[Excerpts from a dataset]
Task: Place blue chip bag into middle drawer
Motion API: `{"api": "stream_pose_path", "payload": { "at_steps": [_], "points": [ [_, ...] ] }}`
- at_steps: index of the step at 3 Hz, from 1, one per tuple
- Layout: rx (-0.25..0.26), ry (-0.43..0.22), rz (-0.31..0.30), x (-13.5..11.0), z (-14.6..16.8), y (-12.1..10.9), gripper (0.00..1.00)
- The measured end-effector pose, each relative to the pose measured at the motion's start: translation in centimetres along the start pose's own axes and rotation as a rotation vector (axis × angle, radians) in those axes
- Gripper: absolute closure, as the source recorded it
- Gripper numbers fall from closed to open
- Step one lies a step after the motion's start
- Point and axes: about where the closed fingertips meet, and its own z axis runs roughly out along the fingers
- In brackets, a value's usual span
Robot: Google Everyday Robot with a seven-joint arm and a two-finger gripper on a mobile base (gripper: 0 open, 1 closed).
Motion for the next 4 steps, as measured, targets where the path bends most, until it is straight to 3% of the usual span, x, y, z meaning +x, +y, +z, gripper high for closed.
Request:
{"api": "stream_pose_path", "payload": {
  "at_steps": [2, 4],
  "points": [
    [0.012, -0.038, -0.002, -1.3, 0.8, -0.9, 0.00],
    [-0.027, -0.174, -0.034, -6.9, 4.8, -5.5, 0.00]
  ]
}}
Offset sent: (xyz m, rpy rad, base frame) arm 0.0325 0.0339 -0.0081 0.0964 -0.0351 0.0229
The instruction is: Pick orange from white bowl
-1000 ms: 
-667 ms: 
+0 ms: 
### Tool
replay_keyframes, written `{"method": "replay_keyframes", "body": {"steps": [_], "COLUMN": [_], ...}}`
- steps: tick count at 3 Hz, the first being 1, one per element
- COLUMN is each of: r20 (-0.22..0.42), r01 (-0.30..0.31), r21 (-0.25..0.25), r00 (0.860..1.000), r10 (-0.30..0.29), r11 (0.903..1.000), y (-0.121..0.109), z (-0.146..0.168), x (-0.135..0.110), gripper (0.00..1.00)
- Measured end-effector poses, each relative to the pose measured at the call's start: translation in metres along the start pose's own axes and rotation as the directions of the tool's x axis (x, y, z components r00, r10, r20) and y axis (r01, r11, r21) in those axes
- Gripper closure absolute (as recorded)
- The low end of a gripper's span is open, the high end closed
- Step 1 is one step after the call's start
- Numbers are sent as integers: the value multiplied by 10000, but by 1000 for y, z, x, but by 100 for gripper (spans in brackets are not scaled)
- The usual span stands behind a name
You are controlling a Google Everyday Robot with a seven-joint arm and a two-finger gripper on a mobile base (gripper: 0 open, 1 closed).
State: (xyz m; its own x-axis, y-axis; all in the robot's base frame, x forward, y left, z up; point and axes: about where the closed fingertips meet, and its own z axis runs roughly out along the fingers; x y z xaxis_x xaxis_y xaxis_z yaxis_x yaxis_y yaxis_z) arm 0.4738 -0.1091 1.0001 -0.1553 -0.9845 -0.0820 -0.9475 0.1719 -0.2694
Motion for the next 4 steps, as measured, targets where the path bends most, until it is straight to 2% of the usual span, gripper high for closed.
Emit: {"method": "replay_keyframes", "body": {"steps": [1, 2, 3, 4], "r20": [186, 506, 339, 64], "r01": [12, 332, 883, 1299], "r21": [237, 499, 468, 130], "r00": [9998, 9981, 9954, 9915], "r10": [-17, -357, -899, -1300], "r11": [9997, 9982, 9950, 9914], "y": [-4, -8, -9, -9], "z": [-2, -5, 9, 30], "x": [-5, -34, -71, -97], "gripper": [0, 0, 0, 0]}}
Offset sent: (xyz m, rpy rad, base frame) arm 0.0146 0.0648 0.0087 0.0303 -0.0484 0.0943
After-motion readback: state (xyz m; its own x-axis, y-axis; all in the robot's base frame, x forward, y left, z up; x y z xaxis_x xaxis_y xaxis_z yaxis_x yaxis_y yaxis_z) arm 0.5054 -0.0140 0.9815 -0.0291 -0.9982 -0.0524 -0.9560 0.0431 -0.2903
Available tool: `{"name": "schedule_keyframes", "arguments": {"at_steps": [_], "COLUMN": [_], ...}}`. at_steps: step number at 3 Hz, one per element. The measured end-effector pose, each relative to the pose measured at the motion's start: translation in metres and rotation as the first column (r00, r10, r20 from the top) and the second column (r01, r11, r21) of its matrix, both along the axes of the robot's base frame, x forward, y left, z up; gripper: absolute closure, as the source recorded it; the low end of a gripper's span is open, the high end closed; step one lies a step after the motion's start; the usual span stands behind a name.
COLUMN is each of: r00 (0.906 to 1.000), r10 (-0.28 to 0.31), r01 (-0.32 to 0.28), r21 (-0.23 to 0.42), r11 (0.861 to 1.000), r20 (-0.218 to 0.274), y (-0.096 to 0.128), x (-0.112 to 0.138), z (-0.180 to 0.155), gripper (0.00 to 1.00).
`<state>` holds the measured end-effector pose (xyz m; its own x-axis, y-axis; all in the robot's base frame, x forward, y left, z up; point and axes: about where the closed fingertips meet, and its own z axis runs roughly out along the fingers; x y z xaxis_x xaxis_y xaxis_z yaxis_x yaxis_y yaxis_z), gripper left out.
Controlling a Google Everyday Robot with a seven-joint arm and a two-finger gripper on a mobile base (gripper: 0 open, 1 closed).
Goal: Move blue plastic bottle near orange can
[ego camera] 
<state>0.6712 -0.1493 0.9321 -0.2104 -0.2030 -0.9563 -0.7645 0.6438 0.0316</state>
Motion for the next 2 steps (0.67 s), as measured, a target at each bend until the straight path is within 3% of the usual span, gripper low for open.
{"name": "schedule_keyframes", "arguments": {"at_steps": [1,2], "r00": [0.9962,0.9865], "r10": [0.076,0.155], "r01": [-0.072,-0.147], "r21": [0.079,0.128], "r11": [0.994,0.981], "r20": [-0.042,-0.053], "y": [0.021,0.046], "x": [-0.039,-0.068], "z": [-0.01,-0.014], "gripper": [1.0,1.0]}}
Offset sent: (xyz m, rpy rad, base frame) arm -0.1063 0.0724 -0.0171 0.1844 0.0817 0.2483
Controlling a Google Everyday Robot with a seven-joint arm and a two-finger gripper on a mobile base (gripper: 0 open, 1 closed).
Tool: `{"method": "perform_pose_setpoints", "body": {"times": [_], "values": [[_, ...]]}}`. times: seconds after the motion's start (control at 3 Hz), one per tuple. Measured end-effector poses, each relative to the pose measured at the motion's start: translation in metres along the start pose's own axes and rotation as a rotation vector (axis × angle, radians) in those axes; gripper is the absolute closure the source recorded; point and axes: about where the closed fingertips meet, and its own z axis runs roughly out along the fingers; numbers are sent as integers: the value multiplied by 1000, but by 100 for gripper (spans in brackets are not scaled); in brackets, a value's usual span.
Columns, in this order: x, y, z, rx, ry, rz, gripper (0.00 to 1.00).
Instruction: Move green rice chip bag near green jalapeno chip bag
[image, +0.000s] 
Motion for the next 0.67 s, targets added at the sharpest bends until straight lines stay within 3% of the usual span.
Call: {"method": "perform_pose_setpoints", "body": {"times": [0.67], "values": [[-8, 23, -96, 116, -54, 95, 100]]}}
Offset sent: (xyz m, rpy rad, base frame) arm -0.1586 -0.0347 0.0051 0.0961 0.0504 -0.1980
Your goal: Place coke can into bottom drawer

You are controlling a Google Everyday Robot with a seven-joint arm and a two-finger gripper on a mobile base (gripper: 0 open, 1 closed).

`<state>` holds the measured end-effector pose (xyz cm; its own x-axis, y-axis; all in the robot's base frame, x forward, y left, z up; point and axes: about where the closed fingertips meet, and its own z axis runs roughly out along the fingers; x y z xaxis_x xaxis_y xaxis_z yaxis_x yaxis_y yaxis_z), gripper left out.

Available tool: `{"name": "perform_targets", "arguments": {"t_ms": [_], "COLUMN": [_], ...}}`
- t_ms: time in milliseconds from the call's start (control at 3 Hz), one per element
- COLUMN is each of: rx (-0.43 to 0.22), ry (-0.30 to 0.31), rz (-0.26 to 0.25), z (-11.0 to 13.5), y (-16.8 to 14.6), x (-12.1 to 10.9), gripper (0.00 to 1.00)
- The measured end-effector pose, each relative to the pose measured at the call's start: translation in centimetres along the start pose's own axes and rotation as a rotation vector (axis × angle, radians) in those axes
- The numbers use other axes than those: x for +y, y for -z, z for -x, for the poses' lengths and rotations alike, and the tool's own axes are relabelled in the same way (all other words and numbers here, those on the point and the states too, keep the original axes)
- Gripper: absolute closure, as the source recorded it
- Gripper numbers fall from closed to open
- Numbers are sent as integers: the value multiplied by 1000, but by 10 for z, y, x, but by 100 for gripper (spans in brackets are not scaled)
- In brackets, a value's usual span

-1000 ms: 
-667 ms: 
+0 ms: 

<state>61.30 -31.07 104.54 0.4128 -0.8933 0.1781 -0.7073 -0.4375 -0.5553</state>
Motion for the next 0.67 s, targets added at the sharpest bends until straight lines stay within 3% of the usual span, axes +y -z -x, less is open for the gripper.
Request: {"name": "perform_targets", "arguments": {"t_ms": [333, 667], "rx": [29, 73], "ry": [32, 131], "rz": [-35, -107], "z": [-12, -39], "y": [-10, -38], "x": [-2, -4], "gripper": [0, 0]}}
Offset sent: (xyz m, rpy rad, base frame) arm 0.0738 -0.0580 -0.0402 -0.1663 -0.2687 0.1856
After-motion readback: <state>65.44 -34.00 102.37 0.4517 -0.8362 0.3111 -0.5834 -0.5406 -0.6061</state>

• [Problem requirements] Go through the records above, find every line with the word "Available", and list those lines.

• [Response to this task]
Available tool: `{"name": "schedule_keyframes", "arguments": {"at_steps": [_], "COLUMN": [_], ...}}`. at_steps: step number at 3 Hz, one per element. The measured end-effector pose, each relative to the pose measured at the motion's start: translation in metres and rotation as the first column (r00, r10, r20 from the top) and the second column (r01, r11, r21) of its matrix, both along the axes of the robot's base frame, x forward, y left, z up; gripper: absolute closure, as the source recorded it; the low end of a gripper's span is open, the high end closed; step one lies a step after the motion's start; the usual span stands behind a name.
Available tool: `{"name": "perform_targets", "arguments": {"t_ms": [_], "COLUMN": [_], ...}}`

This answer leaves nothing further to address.